Branch 205 is handling CCN 17-166, with De Lima’s nephew Jose Adrian Dera as her coaccused. Branch 256 is hearing CCN 17-167, where she is accused of conspiring to trade drugs at NBP to raise money for her senatorial campaign in 2016.
• Feb. 24 – De Lima is arrested and detained at the Philippine National Police Custodial Center inside Camp Crame.
• March 30 – Judge Juanita Guerrero of the Muntinlupa RTC Branch 204 rejects the government’s move to consolidate the three cases, citing the distinct nature of each case.
• March 16 – The De Lima cases start drawing international attention. Less than three weeks after her arrest, the European Parliament adopts a resolution calling for her immediate release, citing concerns that the charges were “almost entirely fabricated.”
• July 19 – Twelve EU lawmakers are allowed to visit De Lima at Crame.
• Oct. 10 – The Supreme Court rejects her petition to quash her indictment for drug trafficking. It also ruled that the RTC and not the Sandiganbayan is the proper court to hear drug cases brought against public officials.
• Feb. 17 – De Lima is acquitted in CCN 17-166 after the court granted her demurrer on grounds that the evidence presented by the prosecutors were insufficient for a criminal conviction.
• Oct. 8 – De Lima seeks reelection and files her certificate of candidacy for the May 2022 senatorial race. Detained throughout the campaign period, she would get 7.2 million votes and rank 23rd in the final tally.
• April 28 – Rolan “Kerwin” Espinosa, a key witness against detained De Lima, recants and apologizes, saying he was only coerced and intimidated by the police into making allegations against her in exchange for the withdrawal of drug charges against him.
• April 30 – In an affidavit presented to the media, Rafael Ragos, the former chief of the Bureau of Corrections who accused De Lima of receiving bribes from convicted drug lords, also makes a retraction and says former Justice Secretary Vitaliano Aguirre II “coerced” him to “admit something that did not happen.”

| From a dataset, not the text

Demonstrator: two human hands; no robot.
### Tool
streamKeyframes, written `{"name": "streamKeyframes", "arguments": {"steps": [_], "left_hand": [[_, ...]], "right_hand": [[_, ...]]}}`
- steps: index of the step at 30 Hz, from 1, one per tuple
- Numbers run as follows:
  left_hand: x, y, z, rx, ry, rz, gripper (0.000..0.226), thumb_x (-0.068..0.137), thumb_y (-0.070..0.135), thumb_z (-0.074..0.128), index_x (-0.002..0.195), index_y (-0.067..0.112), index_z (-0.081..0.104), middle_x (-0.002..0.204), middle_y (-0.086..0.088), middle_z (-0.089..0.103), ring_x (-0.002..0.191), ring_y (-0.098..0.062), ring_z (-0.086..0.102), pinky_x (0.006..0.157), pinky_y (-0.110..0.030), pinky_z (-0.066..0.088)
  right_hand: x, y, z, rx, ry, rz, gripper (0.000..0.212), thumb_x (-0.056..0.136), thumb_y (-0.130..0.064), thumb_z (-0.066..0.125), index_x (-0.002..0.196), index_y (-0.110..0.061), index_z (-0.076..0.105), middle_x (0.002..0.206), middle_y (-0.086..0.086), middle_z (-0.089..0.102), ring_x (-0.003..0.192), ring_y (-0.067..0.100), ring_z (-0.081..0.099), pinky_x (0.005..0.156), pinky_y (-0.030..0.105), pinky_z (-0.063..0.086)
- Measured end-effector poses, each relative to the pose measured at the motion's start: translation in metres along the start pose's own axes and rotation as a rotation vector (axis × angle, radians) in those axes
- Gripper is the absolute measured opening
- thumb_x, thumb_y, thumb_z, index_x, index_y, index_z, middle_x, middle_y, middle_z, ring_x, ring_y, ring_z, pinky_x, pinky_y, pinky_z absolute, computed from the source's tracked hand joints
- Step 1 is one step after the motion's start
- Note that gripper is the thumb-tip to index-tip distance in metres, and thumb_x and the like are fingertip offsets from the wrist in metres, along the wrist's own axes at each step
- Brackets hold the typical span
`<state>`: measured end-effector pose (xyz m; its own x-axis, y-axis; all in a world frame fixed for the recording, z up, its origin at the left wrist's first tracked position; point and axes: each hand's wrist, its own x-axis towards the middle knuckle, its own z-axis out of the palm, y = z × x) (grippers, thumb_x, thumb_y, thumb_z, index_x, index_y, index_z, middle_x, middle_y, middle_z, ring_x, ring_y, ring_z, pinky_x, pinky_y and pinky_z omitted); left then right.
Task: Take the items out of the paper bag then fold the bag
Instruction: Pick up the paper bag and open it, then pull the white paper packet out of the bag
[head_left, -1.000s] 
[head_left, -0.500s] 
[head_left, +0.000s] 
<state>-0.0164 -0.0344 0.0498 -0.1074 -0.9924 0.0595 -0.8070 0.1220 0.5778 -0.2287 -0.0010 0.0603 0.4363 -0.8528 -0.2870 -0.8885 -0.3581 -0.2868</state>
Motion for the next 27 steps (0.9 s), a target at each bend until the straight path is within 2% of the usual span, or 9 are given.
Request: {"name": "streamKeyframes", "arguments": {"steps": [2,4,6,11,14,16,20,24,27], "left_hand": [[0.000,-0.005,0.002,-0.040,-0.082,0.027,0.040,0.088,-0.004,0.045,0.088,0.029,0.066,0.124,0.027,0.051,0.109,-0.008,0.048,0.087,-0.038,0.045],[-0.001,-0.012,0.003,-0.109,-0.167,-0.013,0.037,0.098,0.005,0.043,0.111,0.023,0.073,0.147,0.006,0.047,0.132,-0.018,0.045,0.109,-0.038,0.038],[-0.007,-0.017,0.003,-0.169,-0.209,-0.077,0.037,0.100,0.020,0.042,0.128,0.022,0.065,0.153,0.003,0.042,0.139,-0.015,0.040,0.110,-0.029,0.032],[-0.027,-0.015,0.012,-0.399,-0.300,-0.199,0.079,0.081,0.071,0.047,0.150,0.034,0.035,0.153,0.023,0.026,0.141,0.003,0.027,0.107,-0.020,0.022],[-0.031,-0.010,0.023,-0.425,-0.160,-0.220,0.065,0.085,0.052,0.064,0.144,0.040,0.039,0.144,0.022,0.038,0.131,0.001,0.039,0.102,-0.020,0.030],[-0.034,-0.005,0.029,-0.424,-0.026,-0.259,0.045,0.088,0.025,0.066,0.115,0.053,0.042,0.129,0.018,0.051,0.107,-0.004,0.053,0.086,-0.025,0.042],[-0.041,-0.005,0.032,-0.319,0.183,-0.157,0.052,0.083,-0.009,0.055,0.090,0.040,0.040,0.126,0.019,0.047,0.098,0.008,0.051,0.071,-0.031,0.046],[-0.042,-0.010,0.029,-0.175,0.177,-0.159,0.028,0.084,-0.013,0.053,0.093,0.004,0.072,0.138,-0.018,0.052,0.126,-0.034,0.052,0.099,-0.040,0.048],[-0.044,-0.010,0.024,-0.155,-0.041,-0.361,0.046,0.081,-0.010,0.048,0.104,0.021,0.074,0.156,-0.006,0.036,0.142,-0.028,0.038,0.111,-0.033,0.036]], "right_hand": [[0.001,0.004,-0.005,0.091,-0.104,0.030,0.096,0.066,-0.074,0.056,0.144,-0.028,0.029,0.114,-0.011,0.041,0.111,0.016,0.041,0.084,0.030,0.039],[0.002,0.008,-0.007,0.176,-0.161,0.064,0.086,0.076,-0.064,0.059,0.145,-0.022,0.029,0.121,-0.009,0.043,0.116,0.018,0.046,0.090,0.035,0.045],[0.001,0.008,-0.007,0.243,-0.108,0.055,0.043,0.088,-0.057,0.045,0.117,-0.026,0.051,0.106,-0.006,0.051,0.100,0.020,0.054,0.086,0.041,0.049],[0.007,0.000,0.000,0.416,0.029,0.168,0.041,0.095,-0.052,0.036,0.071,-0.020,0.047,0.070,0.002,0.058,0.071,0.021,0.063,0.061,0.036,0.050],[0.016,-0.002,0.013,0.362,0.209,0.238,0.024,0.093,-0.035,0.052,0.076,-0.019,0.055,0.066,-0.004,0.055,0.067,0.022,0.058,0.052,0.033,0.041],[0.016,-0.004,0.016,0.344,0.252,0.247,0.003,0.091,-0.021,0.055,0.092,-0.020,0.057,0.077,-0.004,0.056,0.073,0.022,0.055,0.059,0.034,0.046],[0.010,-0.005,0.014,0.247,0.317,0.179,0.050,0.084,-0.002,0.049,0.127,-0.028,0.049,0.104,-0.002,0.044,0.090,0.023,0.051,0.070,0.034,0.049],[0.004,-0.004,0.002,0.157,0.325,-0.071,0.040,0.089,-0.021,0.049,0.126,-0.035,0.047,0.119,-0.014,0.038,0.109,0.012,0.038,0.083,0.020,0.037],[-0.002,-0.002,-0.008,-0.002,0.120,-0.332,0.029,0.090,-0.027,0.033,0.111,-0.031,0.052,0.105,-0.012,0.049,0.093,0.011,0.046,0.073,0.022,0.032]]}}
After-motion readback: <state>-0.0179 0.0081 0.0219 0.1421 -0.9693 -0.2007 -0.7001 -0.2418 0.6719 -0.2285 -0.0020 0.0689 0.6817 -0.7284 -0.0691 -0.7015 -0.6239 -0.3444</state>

• May 13 – Dayan submits to the Muntinlupa RTC Branch 204 a new affidavit recanting his statements and accusing the late former Oriental Mindoro Rep. Rey Umali, who was then chair of the House committee on justice, of forcing him to testify against De Lima during the congressional inquiries.
• June – De Lima is granted a medical furlough and underwent vaginal hysterectomy with anterior and posterior colporrhaphy at Manila Doctors Hospital.
• Oct. 9 – She is taken hostage inside the PNP Custodial Center after three other detainees—all suspected members of the terror group Abu Sayyaf—tried to escape. One of them used an improvised knife (fashioned from a fork) to stab an officer bringing breakfast to the inmates. The three detainees were later shot dead and De Lima emerged unhurt—though deeply shaken—from the ordeal.
• Nov. 4 – Ragos affirms his recantation in court.
• April 19 – The Inquirer reports that state prosecutors have asked RTC Branch 204 to reopen CCN 17-165 so they could present a last-minute witness and other “rebuttal evidence” against De Lima.
• April 28 – RTC Branch 204 reopens that case, allowing the prosecution to present Demiteer Huerta, one of the lawyers from the Public Attorneys Office who assisted Ragos in executing affidavits against De Lima in 2016.